Hundreds turned out for a demonstration and a separate vigil on Sunday to express their outrage over the police murder of 31-year-old Thurman Blevins Jr. in Minneapolis, Minnesota. Blevins was shot down by police in an alleyway in a hail of bullets Saturday evening, sparking spontaneous protests in the North Minneapolis neighborhood where the shooting took place.
Just after 5:30 pm Saturday, Minneapolis police officers responded to a 911 call about a man with a gun in a North Minneapolis neighborhood.
According to the official police account, when the officers encountered Blevins armed with a handgun he immediately turned and ran from them. Officers chased him into an alleyway and fired multiple gunshots into him; witnesses recount hearing as many as twelve shots, where he was then pronounced dead. Police say that a handgun was found at the scene.
According to multiple witnesses, however, Blevins was not armed and was shouting, “I don’t have a gun!” as he ran from the police. Numerous witnesses say that police arrived to see Blevins sitting on a curb and drinking out of a cup next to a woman, when he immediately turned and ran as officers tried to use a taser on him before cornering him and fatally shooting him. His death has been ruled a homicide.
Minneapolis’ African-American police chief Medaria Arradondo appeared at the demonstration Sunday to console family members and protesters, but he was met with demands for answers and that the bodycam footage of the shooting be released to the public.
In an attempt to cover for Arradondo, former Minneapolis NAACP president Nekima Levy-Pounds told the crowd and Arradondo that the protest was not a “personal attack” against him and praised him for coming to the demonstration, asking him to “use his influence” to get bodycam footage along with the names of the officers involved, which are still being withheld, released to the public.
The police shooting of Blevins comes just under one year after the previous Minneapolis Police Chief Janeé Harteau resigned to be replaced by Arradondo, who was celebrated by local press for being the first Black police chief in Minneapolis. The murder of Blevins explodes the conception that the positioning of an African American at the head of the department would somehow reduce police violence in the city.
Last Saturday’s shooting also occurred less than a year after the shooting of Justine Damond, a 40-year-old white Australian-American woman who was killed by police officer Mohamed Noor in July 2017 after she called the police to report a suspected rape in her alleyway.
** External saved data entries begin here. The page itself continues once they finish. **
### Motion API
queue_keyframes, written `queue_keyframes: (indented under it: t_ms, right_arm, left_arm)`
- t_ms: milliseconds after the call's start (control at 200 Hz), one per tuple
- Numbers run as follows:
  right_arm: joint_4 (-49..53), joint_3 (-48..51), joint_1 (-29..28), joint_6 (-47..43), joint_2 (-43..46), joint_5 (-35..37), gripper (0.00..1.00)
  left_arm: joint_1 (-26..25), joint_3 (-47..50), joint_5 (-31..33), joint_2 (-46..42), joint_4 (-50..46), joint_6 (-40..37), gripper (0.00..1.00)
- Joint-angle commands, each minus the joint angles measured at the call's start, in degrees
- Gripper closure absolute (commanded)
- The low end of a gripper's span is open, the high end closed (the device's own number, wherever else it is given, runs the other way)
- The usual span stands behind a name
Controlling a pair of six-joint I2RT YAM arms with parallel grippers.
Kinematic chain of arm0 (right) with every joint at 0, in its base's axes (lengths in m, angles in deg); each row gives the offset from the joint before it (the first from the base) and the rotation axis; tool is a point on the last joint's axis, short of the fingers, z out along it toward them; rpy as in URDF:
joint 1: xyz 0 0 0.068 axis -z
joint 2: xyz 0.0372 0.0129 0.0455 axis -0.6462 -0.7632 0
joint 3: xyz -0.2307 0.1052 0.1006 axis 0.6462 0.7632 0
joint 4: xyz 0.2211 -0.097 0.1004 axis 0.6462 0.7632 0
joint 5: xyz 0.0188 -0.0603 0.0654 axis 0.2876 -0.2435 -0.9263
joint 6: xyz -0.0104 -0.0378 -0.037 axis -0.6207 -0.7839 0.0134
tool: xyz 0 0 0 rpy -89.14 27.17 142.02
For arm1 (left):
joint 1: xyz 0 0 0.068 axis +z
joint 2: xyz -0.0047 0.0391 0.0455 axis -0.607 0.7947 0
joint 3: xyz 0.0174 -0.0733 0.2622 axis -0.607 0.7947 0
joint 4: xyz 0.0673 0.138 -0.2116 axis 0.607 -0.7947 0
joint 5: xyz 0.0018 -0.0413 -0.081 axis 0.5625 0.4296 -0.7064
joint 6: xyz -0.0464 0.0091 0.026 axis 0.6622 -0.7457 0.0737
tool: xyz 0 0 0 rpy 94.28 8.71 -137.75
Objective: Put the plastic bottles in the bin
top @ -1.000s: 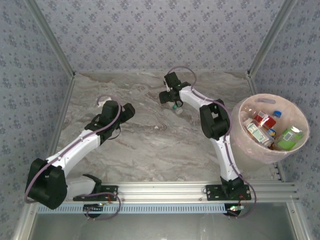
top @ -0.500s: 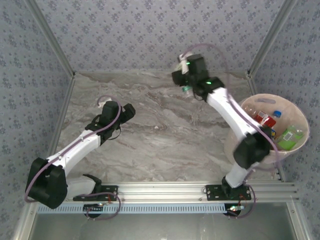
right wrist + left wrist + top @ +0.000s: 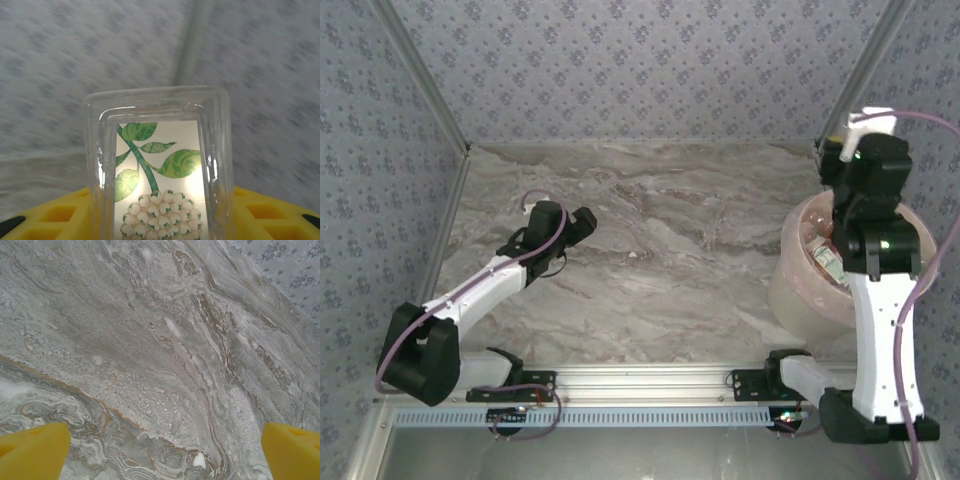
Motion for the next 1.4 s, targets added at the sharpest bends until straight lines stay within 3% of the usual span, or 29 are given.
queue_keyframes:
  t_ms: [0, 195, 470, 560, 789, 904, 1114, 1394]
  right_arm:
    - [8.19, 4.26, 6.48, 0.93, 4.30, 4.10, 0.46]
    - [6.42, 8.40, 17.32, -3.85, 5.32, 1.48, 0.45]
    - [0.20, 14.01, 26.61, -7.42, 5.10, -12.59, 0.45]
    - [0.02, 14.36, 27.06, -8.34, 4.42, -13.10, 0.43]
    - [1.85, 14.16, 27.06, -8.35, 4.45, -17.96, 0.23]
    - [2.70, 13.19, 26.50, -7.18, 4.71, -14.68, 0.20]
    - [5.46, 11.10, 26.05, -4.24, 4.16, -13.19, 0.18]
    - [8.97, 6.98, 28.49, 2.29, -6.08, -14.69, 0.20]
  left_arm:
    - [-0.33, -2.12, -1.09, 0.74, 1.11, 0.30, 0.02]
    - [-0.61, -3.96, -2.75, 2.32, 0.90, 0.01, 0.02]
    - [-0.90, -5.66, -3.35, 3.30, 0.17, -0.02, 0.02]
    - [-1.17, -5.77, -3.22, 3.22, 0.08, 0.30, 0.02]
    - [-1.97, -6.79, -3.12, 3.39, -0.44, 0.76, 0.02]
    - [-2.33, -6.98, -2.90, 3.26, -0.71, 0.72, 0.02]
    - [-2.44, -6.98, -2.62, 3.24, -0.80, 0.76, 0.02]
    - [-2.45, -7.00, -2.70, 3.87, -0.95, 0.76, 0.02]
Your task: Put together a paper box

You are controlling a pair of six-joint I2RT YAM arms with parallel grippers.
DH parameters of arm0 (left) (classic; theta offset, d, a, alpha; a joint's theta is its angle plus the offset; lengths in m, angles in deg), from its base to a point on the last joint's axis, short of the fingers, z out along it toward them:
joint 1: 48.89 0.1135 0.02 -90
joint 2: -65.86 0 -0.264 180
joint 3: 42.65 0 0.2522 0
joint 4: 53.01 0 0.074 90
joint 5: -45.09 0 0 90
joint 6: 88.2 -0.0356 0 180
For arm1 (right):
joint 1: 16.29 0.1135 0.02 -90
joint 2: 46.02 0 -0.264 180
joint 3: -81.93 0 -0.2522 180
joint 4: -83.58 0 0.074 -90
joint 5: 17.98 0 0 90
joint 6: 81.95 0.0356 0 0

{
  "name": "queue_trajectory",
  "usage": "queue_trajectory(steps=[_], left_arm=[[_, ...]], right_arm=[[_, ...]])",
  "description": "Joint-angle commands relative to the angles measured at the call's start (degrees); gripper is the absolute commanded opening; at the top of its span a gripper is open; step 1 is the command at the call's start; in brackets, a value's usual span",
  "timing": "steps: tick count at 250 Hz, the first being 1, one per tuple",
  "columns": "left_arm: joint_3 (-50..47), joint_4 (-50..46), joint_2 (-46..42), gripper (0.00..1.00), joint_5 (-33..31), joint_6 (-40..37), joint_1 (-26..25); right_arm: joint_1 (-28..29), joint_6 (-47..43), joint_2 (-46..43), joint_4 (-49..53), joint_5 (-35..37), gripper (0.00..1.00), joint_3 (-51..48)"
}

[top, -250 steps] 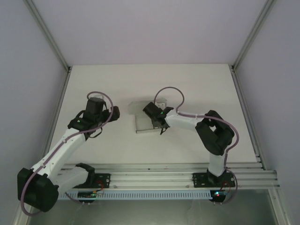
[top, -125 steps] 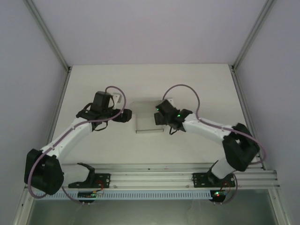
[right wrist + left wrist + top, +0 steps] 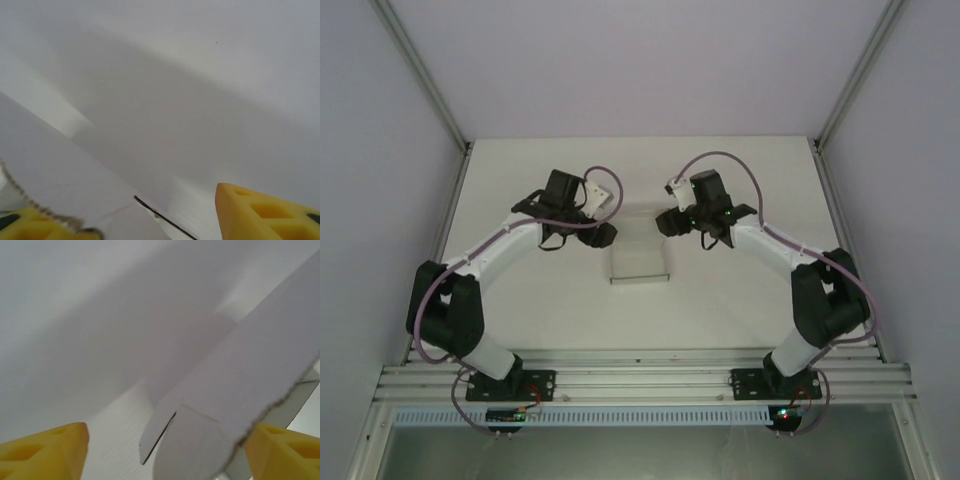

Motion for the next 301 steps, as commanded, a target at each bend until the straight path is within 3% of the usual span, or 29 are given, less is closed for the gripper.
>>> queue_trajectory(steps=[1,47,77,118,169,237,301], left_arm=[[3.83,-4.53,1.75,0.58,1.66,-3.88,-0.67],[3.49,-4.41,2.09,0.30,0.60,-3.97,-1.30],[3.02,-4.39,1.76,0.19,-0.73,-3.14,-1.76],[1.64,-2.87,0.52,0.01,-4.60,-0.97,-2.51],[1.73,-0.89,-1.16,0.00,-15.68,6.57,-4.69],[4.47,3.16,0.84,0.00,-30.97,27.24,-8.08],[1.87,12.67,1.53,0.00,-30.89,40.13,-8.87]], right_arm=[[-0.48,-2.84,1.27,4.09,-4.02,0.49,2.83],[0.00,-2.83,-0.16,4.10,-2.58,0.32,0.84],[0.02,-2.84,-1.25,5.23,-1.69,0.26,0.09],[0.19,-2.84,-2.95,5.04,0.76,0.10,-1.15],[1.82,0.81,-6.60,-0.10,4.61,0.03,-4.89],[5.39,16.76,-7.81,-10.34,16.04,0.00,-7.68],[9.46,30.10,-5.24,-16.51,28.52,0.00,-6.65]])
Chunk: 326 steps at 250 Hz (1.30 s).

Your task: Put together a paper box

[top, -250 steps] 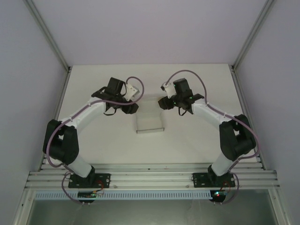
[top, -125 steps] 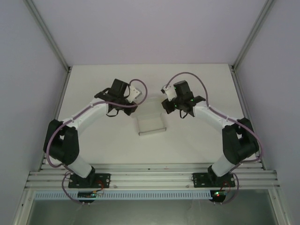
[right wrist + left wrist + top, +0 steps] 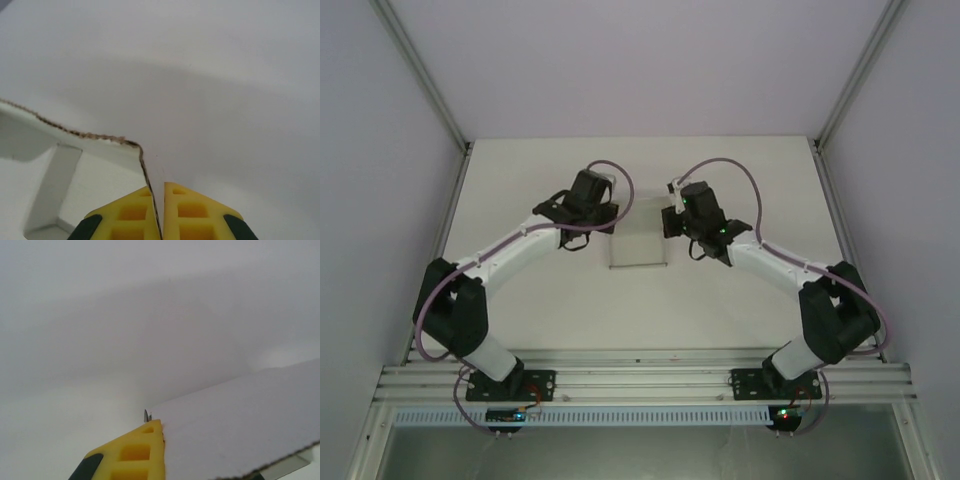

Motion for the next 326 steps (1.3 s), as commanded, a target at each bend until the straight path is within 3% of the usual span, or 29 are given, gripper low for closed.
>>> queue_trajectory(steps=[1,51,152,235,259,277,326], left_arm=[[-0.82,6.19,0.87,0.00,-5.04,10.52,0.42],[-0.45,8.02,3.29,0.00,-5.87,12.64,-0.27],[-3.90,12.07,4.75,0.00,-4.73,12.10,-1.44],[-17.37,24.06,-1.13,0.00,-7.37,6.97,-7.53],[-22.11,28.04,-3.60,0.04,-8.30,5.99,-9.42],[-25.02,30.39,-5.18,0.13,-7.98,5.55,-9.96],[-27.75,30.47,-8.77,0.25,-7.21,4.62,-11.02]], right_arm=[[1.82,9.63,1.06,-4.69,9.35,0.00,0.65],[2.82,13.76,4.49,-5.90,11.63,0.03,2.34],[4.23,12.24,6.85,-10.68,15.13,0.02,-1.87],[7.24,8.30,3.34,-17.77,16.76,0.04,-13.51],[8.68,7.02,2.16,-19.15,18.97,0.05,-16.03],[9.71,6.62,1.28,-19.43,20.48,0.06,-17.22],[12.40,4.12,-0.24,-19.82,21.39,0.10,-19.55]])
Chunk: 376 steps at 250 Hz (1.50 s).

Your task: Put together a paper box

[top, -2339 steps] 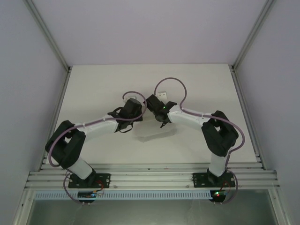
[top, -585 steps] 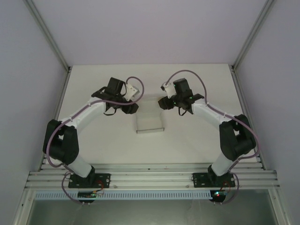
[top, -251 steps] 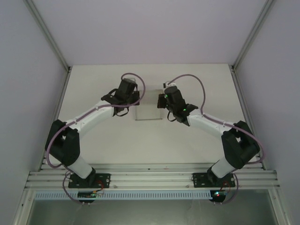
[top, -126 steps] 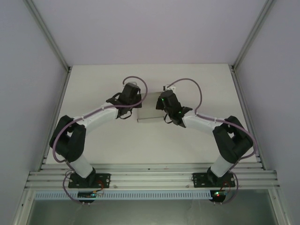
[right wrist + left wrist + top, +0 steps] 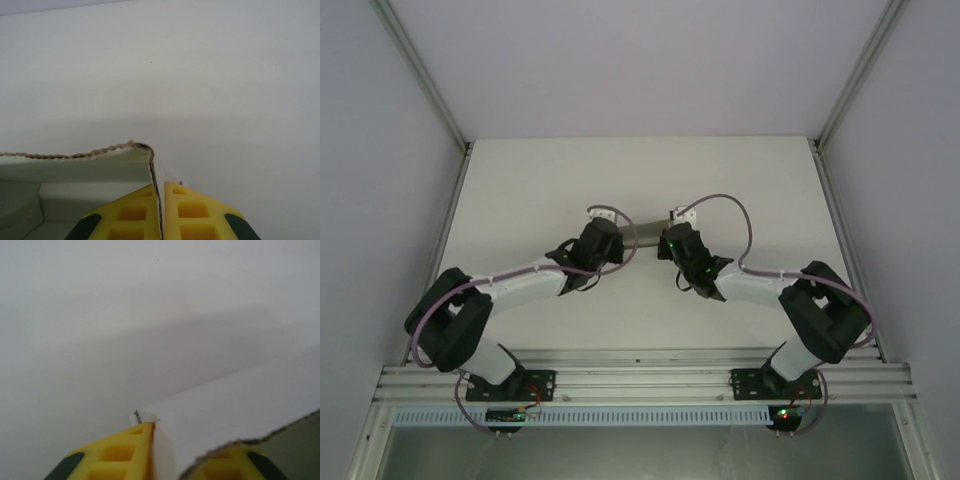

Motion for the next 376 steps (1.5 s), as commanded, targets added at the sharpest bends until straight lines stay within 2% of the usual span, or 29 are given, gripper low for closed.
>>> queue_trajectory(steps=[1,30,54,68,105,134,163,188,212,238,264,274,283,287,332,351,376], left_arm=[[-1.00,2.23,-2.57,0.25,2.00,-0.99,-0.96],[-1.36,1.59,-3.73,0.29,2.31,-1.35,-1.39],[-1.69,1.32,-4.24,0.34,3.36,-1.79,-1.80],[-1.66,0.58,-4.50,0.36,3.71,-1.87,-2.05],[-2.30,-1.71,-6.27,0.42,2.63,-2.32,-3.02],[-3.53,-3.62,-7.97,0.52,1.30,-2.08,-3.27],[-4.53,-5.02,-9.53,0.54,1.28,-1.96,-3.36],[-5.31,-4.85,-10.29,0.57,2.74,-1.87,-3.41],[-5.15,-5.18,-11.09,0.60,5.47,-1.44,-3.49],[-4.61,-6.88,-13.63,0.70,6.31,-1.17,-3.56],[-4.02,-10.21,-17.80,0.83,3.96,-0.89,-3.65],[-3.76,-11.70,-19.68,0.89,3.37,-1.34,-3.67],[-3.36,-13.13,-21.21,1.00,2.43,-1.58,-3.66],[-3.16,-13.75,-21.90,1.00,2.17,-1.62,-3.64],[2.99,-20.03,-25.78,1.00,0.30,-1.18,-3.32],[7.08,-22.80,-24.30,1.00,-0.33,0.59,-2.44],[12.39,-26.61,-20.19,1.00,1.94,3.14,1.35]], right_arm=[[2.09,-2.71,-1.04,0.39,1.25,0.10,-2.17],[3.54,-3.08,-2.58,0.11,2.36,0.13,-3.27],[4.74,-2.96,-3.98,0.44,3.24,0.21,-4.16],[4.92,-2.95,-4.72,1.67,2.94,0.22,-4.18],[5.51,-2.26,-6.74,3.98,2.66,0.29,-4.64],[5.75,-1.47,-7.89,4.22,1.78,0.34,-5.72],[6.09,-1.22,-8.92,4.26,1.07,0.36,-7.01],[6.48,-0.87,-9.54,4.44,1.19,0.37,-7.64],[6.76,-1.65,-10.26,4.75,-0.24,0.42,-7.74],[7.36,-2.68,-12.35,6.53,-0.71,0.57,-7.36],[7.65,-3.59,-16.36,10.30,-0.64,0.75,-7.35],[7.62,-4.22,-18.23,11.87,-1.20,0.84,-7.32],[7.65,-5.22,-20.03,13.42,-2.30,0.95,-7.16],[7.66,-5.82,-20.78,14.15,-2.83,0.98,-6.97],[6.36,-11.36,-26.70,17.79,-4.49,0.99,-3.75],[4.19,-12.94,-26.57,17.48,-6.35,0.99,-1.18],[-0.57,-12.54,-23.47,19.84,-10.71,0.99,3.81]])
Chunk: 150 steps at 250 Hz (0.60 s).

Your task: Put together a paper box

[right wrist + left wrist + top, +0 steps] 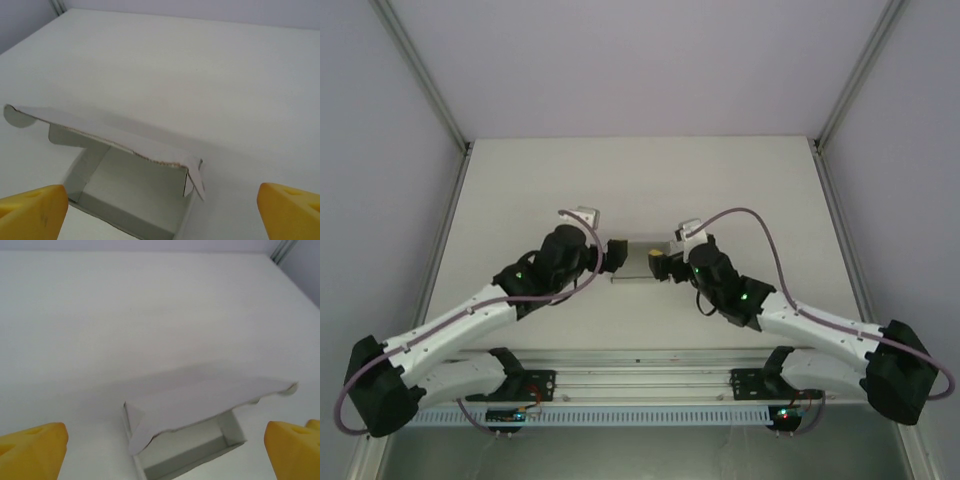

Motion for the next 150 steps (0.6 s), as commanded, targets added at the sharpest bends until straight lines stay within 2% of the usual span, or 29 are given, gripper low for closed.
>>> queue_trajectory(steps=[1,45,72,112,150], left_arm=[[6.69,-6.21,3.63,1.00,0.53,3.36,3.66],[11.29,-8.04,11.89,1.00,7.34,5.79,10.21],[11.22,-7.42,15.72,1.00,10.46,6.03,11.79],[8.16,-6.15,19.72,1.00,14.21,6.61,13.01],[4.15,-3.55,22.35,1.00,18.63,7.23,13.32]], right_arm=[[-4.74,-2.32,2.32,3.39,-5.17,0.99,6.55],[-10.22,1.76,12.04,8.94,-7.71,0.99,15.34],[-11.14,2.25,17.52,12.73,-8.64,0.99,18.88],[-11.22,3.51,20.95,14.12,-9.82,0.99,18.05],[-11.13,6.30,21.13,12.84,-10.42,0.99,13.19]])
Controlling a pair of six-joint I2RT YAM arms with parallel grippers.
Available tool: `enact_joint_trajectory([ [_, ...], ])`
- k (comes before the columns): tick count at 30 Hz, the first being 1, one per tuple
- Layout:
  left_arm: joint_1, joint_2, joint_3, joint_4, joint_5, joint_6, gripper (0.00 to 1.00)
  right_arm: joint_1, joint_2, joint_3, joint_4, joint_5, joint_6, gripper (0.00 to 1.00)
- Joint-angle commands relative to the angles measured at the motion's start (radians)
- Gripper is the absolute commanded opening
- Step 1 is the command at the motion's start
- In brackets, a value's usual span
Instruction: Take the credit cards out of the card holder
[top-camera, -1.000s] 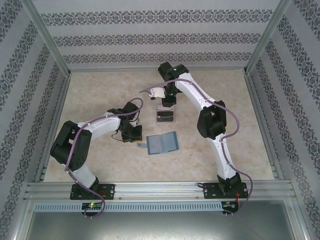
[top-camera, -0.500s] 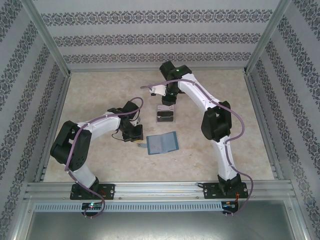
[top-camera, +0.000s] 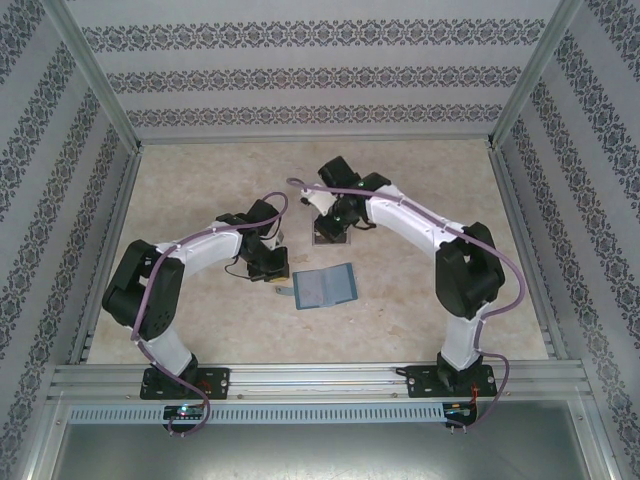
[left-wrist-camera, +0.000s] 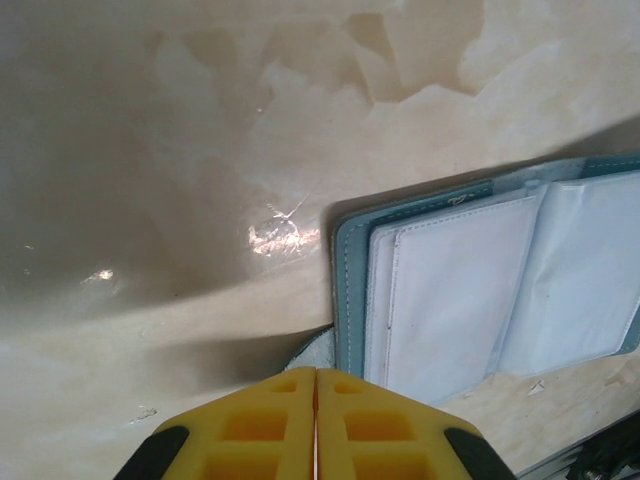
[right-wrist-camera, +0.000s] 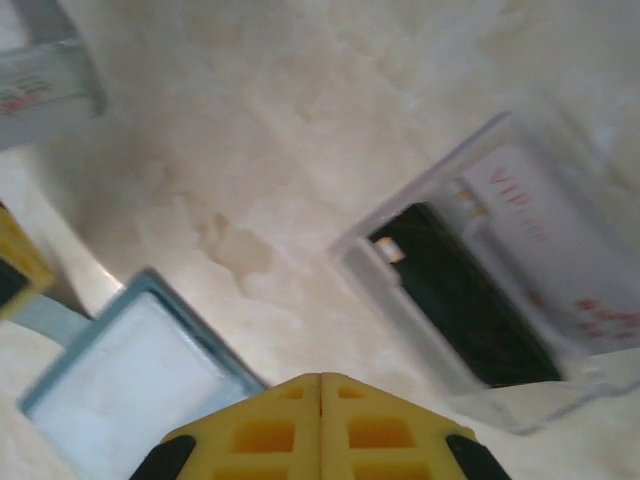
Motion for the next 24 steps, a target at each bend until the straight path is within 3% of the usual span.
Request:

Nationally, Blevin’s death followed the police murder of Antwon Rose Jr., who was fatally shot in the back three times by East Pittsburgh police officer Michael Rosfeld last Tuesday as he fled a traffic stop. A funeral service was held Monday morning for Rose’s family and friends. His killing has sparked multiple days and nights of protests throughout the city. More demonstrations are expected today.
Shauny Mary, the woman who filmed the killing and posted it to social media, sparking the protests, told ABC News that the officer had already pulled out his gun and was acting “very harsh” and “very aggressive” before he opened fire at Rose as he sprinted away from the car. “The way he had his gun pointed towards him, he was ready to do something,” she said. “He was taking target practice on this young man’s back.”
The killings of Rose and Blevins are two more in the unending wave of police violence. Every day in America, on average, three people are shot and killed by the police, with an annual death toll that routinely tops 1,000. Nearly halfway through 2018, the death toll has already surpassed 500, with this year set to be the deadliest year for police killings since 2015.
The long running police rampage is assuming a new dimension under conditions in which the ruling class is openly and brazenly breaking with democratic norms and moving towards dictatorship and police state rule.
President Donald Trump is overseeing a massive buildup of police state powers in prosecuting the fascistic crackdown on undocumented immigrant workers with the establishment of concentration camps, attacks on basic constitutional principles including due process, tearing apart families and Gestapo-style raids on work places. While these attacks are today directed at immigrants who lack the proper documentation, tomorrow they will be directed at striking workers and political dissidents.
In this context the Trump administration is egging on the police and encouraging violence and brutality. Trump has counseled the police that they should not be “too nice” and should treat detainees “rough.” Meanwhile, the Justice Department under Attorney General Jeff Sessions has pulled back from even the appearance of federal oversight, giving local police agencies the go-ahead to kill and maim with complete impunity.
Following the general pattern of police shootings in America, criminal charges will most likely not be made against the officers who killed Blevins and Rose, and if they are, the officers will not be convicted.